The integration of detailed sedimentological logging, palynological and geochemical studies, to interpret the depositional environments and assess the petroleum generation potential of Maastrichtian-Paleocene strata of the eastern Dahomey (Benin) Basin allows for the following conclusions:

  1. 1.

    Based on core data and exposed outcrop sections, four sedimentary lithofacies are identified, namely, basal limestone facies (F1); medium to coarse-grained sandstone (F2); loosely consolidated sandstone (F3); and shale and siltstone (F4).

  2. 2.

    The relationship between the facies deposits is interpreted to reflect sedimentation in fluvial and shallow-marine depositional environments. The palynological assemblages of the Araromi Formation reflect depositional environments ranging from coastal through brackish water to shallow shelf environments with periods of localized wind-induced storms.

  3. 3.

    The kerogen contents of the Maastrichtian-Paleocene Araromi Shales are classified as type III and type IV, with total organic carbon (TOC) content ranging from 0.24 to 2.50 wt. %. This indicates a fair to very good source rock with little or no potential to generate oil at the present depth.

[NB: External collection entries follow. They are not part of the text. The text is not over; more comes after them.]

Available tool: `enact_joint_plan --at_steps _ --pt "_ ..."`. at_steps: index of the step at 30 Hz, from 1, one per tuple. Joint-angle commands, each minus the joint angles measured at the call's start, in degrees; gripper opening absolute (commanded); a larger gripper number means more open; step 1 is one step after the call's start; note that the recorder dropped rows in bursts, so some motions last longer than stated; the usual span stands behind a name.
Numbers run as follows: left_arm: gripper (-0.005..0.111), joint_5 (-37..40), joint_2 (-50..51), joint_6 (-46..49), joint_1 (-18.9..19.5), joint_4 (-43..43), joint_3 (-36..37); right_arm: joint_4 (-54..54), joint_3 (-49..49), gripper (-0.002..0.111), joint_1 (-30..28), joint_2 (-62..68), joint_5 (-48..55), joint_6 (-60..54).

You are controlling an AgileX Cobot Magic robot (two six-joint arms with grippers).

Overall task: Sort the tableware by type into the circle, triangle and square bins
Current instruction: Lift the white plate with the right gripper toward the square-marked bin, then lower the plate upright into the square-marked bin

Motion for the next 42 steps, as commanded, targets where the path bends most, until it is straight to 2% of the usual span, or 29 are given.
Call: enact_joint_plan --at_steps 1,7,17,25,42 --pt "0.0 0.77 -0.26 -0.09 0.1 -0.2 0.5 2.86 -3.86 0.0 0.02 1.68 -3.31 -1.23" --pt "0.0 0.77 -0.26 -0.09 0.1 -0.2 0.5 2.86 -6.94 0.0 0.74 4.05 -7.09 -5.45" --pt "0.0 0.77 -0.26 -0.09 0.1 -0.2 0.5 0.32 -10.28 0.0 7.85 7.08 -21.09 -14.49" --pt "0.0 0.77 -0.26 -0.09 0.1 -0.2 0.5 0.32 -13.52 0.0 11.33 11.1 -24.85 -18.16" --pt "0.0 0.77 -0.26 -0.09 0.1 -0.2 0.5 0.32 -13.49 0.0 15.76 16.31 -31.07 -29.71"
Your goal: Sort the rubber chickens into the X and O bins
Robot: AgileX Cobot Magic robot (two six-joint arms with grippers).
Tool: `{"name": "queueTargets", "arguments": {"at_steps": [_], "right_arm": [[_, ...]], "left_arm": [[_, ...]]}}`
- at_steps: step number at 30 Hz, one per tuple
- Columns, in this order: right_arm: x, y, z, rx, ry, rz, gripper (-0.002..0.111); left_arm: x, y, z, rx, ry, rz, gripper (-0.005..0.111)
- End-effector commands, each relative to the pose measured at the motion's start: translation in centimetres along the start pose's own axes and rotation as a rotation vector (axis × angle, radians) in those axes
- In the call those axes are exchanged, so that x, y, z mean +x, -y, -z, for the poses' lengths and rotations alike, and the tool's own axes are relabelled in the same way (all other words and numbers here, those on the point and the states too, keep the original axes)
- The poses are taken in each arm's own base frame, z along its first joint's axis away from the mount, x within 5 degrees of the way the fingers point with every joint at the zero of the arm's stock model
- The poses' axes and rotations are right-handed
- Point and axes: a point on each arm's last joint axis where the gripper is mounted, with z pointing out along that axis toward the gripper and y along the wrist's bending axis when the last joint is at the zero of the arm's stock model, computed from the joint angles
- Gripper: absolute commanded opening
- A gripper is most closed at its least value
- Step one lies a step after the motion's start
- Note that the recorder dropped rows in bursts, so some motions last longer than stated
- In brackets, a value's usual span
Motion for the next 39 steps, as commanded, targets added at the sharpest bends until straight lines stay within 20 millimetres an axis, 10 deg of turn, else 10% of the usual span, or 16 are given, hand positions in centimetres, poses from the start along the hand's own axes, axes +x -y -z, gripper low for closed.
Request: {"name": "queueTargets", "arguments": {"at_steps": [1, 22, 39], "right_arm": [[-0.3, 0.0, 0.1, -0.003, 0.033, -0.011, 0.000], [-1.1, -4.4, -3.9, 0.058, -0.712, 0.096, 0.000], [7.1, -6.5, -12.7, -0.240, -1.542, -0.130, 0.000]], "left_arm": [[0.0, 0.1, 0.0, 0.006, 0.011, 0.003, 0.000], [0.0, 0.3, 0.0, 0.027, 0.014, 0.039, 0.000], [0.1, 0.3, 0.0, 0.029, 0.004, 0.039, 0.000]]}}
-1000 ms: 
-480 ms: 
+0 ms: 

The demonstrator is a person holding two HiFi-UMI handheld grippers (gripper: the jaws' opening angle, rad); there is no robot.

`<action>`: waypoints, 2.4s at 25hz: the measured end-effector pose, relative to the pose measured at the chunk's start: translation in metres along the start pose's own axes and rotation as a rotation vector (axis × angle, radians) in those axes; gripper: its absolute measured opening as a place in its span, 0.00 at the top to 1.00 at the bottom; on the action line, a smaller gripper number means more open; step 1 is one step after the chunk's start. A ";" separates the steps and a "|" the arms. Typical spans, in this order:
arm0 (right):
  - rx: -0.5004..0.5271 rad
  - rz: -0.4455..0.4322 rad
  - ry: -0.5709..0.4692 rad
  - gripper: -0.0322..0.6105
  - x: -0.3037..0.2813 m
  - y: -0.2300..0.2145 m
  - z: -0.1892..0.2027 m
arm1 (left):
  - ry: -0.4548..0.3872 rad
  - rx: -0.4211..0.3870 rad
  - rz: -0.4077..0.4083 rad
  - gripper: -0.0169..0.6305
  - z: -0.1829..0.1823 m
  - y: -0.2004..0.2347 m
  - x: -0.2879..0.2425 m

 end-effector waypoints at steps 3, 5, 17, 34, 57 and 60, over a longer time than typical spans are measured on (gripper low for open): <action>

Thus, the shale samples possess low source rock potentials. The hydrogen index (HI) values of the shale samples range from 16.33 to 153.51 mgHC/g TOC, suggesting predominantly terrigenous provenance.

  4. 4.

    The pyrolysis temperature (Tmax) values of the analyzed shales range from 394 to 25 °C and production index (PI) values range from 0.04 to 0.20 mgHC/g rock, which indicates that they are thermally immature organic matter at the present shallow depth. This could neither have generated liquid hydrocarbon nor contributed to the heavy oil and bitumen present in the bitumen and tar-sand belt of the eastern Dahomey (Benin) Basin.

  5. 5.

    Therefore, exploration successes in the basin would require the discovery of deeper areas, especially the western fringe of the Niger Delta Basin, that would provide enough burial depths and temperature required for source rock maturity as well as other play elements.